_Your task:_
What is needed is an exact copy of all the lines below.

_Collected material:_
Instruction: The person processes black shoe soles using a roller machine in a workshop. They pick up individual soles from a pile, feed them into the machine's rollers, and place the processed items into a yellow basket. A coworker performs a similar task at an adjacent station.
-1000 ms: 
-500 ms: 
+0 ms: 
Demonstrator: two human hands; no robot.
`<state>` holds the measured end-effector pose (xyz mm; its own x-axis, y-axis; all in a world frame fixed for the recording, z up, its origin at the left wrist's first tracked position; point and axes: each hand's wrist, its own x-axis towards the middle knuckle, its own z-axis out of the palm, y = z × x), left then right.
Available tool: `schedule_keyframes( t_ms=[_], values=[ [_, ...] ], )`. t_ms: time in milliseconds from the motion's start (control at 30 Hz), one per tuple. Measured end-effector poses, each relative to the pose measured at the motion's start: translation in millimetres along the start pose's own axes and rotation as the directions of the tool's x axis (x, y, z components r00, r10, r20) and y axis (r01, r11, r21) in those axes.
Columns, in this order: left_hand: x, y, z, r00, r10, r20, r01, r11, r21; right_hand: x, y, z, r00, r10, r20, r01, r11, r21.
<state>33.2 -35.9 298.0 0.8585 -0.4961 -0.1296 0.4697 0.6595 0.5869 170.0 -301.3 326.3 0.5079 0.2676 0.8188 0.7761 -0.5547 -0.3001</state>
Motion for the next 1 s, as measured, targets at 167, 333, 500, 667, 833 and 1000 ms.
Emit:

_Written response:_
Instruction: The person processes black shoe soles using a roller machine in a workshop. They pick up individual soles from a pile, feed them into the machine's rollers, and place the processed items into a yellow basket. A coworker performs a similar task at an adjacent station.
-1000 ms: 
-500 ms: 
+0 ms: 
Demonstrator: two human hands; no robot.
`<state>` holds the measured end-effector pose (xyz mm; its own x-axis, y-axis; all in a world frame fixed for the recording, z up, its origin at the left wrist's first tracked position; point and axes: each hand's wrist, its own x-axis towards the middle knuckle, its own z-axis out of the palm, y = z × x), left then right.
Available tool: `schedule_keyframes( t_ms=[_], values=[ [_, ...] ], )`. t_ms: time in milliseconds from the motion's start (control at 30 Hz), one per tuple. Measured end-effector poses, each relative to the pose measured at the motion's start: translation in millimetres along the start pose's own axes and rotation as the directions of the tool's x axis (x, y, z components r00, r10, r20) and y axis (r01, r11, r21) in those axes.
Columns, in this order: left_hand: x, y, z, r00, r10, r20, r01, r11, r21; right_hand: x, y, z, r00, r10, r20, r01, r11, r21.
<state>33.2 -35.9 298.0 0.8585 -0.4961 -0.1296 0.4697 0.6595 0.5869 170.0 -301.3 326.3 0.5079 0.2676 0.8188 0.7761 -0.5547 -0.3001</state>
Motion for the next 1 s, as measured, targets at 167, 333, 500, 667, 833 and 1000 ms.
Emit:

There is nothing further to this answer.